Other species also show similar tonotopic development during critical periods. Rat tonotopic develop is nearly identical to mouse, but the critical period is shifted slightly earlier, and barn owls show an analogous auditory development in Interaural Time Differences (ITD).

==== Plasticity of auditory critical period ====
The auditory critical period of rats, which lasts from postnatal day 11 (P11) to P13 can be extended through deprivation experiments such as white noise-rearing. It has been shown that subsets of the tonotopic map in A1 can be held in a plastic state indefinitely by exposing the rats to white noise consisting of frequencies within a particular range determined by the experimenter. For example, exposing a rat during auditory critical period to white noise that includes tone frequencies between 7 kHz and 10 kHz will keep the corresponding neurons in a plastic state far past the typical critical period–one study has retained this plastic state until the rats were 90 days old.
Recent studies have also found that release of the neurotransmitter norepinephrine is required for critical period plasticity in the auditory cortex, however intrinsic tonotopic patterning of the auditory cortical circuitry occurs independently from norepinephrine release.
A recent toxicity study showed that in-utero and postnatal exposure to polychlorinated biphenyl (PCB) altered overall primary auditory cortex (A1) organization, including tonotopy and A1 topography. Early PCB exposure also changed the balance of excitatory and inhibitory inputs, which altered the ability of the auditory cortex to plastically reorganize after changes in the acoustic environment, thereby altering the critical period of auditory plasticity.
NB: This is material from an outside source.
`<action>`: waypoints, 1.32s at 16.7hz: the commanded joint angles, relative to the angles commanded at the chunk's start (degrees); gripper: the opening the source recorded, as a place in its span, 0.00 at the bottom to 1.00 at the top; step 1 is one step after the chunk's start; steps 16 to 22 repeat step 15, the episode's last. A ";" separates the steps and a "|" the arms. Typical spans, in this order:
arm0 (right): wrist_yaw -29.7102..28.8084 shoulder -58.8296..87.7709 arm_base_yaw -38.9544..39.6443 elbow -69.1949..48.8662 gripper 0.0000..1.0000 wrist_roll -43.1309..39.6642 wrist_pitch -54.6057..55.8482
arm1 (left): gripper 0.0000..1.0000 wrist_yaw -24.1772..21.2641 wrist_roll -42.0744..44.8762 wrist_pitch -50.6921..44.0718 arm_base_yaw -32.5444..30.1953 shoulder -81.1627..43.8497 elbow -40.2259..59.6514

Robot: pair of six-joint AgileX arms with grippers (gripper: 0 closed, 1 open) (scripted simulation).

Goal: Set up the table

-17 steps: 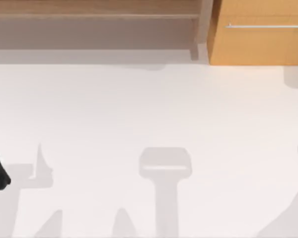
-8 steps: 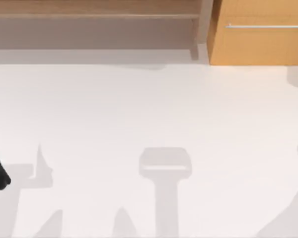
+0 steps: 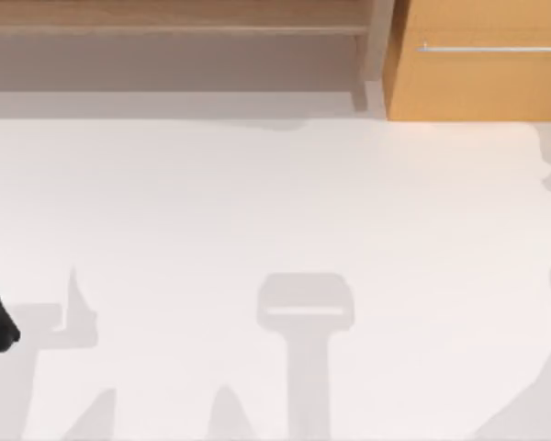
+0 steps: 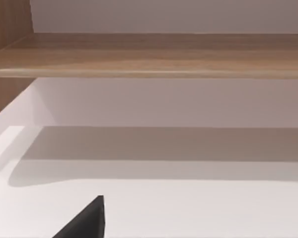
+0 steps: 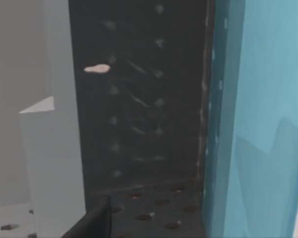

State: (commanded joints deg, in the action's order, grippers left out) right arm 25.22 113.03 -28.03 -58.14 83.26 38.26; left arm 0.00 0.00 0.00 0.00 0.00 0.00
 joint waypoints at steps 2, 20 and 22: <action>0.01 -0.04 -0.13 0.05 1.00 0.00 0.00 | 1.00 0.00 0.00 0.00 0.00 0.00 0.00; 3.73 -7.71 -3.89 11.10 1.00 -1.23 2.87 | 1.00 0.00 0.00 0.00 0.00 0.00 0.00; 3.73 -7.71 -3.89 11.10 1.00 -1.23 2.87 | 1.00 0.00 0.00 0.00 0.00 0.00 0.00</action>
==== Adult plasticity ====

Studies in mature A1 have focused on neuromodulatory influences and have found that direct and indirect vagus nerve stimulation, which triggers neuromodulator release, promotes adult auditory plasticity. Cholinergic signaling has been shown to engage 5-HT3AR cell activity across cortical areas and facilitate adult auditory plasticity. Furthermore, behavioral training using rewarding or aversive stimuli, commonly known to engage cholinergic afferents and 5-HT3AR cells, has also been shown to alter and shift adult tonotopic maps.